The apron she’s wearing is ‘Hello Kitty’, which is cute. She puts her spoon down.
“Thom, Karina died last night. In a car accident.”
Karina was the girl who opened the front door when we first looked at this house: a cherubic ten-year old with pretty brown eyes and a hint of belly showing, her shirt having ridden up. “Hi!” she said. Her sister was sleeping in a carrier on the table, blanketed in crochet, and with her nose as big as the divot underneath her nose, that being how disproportionate infants are in their disproportion.
“Hi!”
As it would be for years, with Karina smashing her face into the window-screens of the back-rooms: “Hi, Cayde!” “Hi, Finn!” She loved those boys, and her smile was big, her voice bigger. She would hug them with her mantle of dark hair.
The dark eyeliner of her under-lid grew longer and more curlicued as she got older, Amy Winehouse-like, and last I saw of Karina, she borrowed Jenn’s curling iron and fixed her hair in a hurry in the stand-alone laundry-room, the door shut behind her. She said, “Thanks,” and handed me back the iron, still warm. She ran, ducking down the driveway, secreted by the cover of parked cars, running into the street forever and far away. .
**
It’s on the news, the tail end of the car distant from the streetlight that separated the front of the car from the back, the chassis otherwise crushed upwards with seats against the ceiling. The news was stupid reporting that the kids were alive when they were checked into the hospital. No, they weren’t. God bless them, no they weren’t. They had no idea what happened.
How will our pulses end, how will they; I get scared they end with spines and teeth and things red-colored.
(I get frightened, really frightened for my kids, and that everything moves in near misses and that collisions are sometimes expected; that things are frozen, then dangerously thawed out; that there are extinctions upon extinctions, but also the not-extinctions, when days go maybe according to plan; when it’s sunny out, when the leaves are in unfurl or could otherwise be crisped).
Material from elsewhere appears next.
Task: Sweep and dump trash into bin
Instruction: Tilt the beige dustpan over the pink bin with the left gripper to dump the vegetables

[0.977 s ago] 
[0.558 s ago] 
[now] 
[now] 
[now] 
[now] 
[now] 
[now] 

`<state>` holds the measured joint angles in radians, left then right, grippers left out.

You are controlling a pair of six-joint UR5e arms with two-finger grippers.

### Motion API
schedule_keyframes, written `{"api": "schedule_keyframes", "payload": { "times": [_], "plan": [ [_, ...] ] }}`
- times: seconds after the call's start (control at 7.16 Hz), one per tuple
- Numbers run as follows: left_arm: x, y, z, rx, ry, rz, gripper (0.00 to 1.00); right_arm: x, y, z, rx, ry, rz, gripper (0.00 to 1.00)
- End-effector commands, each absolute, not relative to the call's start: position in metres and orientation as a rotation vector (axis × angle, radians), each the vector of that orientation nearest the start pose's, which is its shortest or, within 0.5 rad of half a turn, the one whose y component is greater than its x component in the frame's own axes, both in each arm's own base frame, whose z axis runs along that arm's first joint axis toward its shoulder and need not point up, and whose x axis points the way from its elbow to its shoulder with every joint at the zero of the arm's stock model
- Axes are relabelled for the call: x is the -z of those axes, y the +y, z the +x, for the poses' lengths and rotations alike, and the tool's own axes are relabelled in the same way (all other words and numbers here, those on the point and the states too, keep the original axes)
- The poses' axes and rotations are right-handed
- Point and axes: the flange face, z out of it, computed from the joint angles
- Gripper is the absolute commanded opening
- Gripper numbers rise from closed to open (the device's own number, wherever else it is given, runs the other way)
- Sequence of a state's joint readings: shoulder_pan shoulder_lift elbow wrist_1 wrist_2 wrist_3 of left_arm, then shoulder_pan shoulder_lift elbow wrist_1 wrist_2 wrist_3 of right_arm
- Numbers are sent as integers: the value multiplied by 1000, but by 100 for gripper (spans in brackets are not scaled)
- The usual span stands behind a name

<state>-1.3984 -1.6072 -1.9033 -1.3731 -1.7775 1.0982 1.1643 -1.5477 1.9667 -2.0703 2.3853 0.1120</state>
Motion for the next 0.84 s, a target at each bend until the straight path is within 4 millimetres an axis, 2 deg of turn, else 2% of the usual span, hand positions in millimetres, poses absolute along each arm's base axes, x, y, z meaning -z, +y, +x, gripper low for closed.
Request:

Cayden: “Daddy: can you make me some tomato soup?”
It’s a simple request.
“Sure, Bud.”
I harbor my bangs into a messy knot. I concentrate–and this is beyond important—I roast the tomatoes, San Marzanos, with Muscovado sugar and thyme. I caramelize the shallots to a purple-brown, I reduce the stock to half; I chiffonade the basil, make a roux. I add cream, white pepper—everything I can that’s a halfway relevant ingredient—while still pretending this is all basic. Carrots.
“Daddy?”
“Yes, Cayde.”
(We sit in the nook, which is white and simple, and I’m in love with my kid—something also simple).
“This is the best soup in the world, Daddy. Can you teach me how to make it?”
“Of course, Cayde.”
I say this, knowing I exactly can’t, nor ever won’t. This soup, it’s not simple.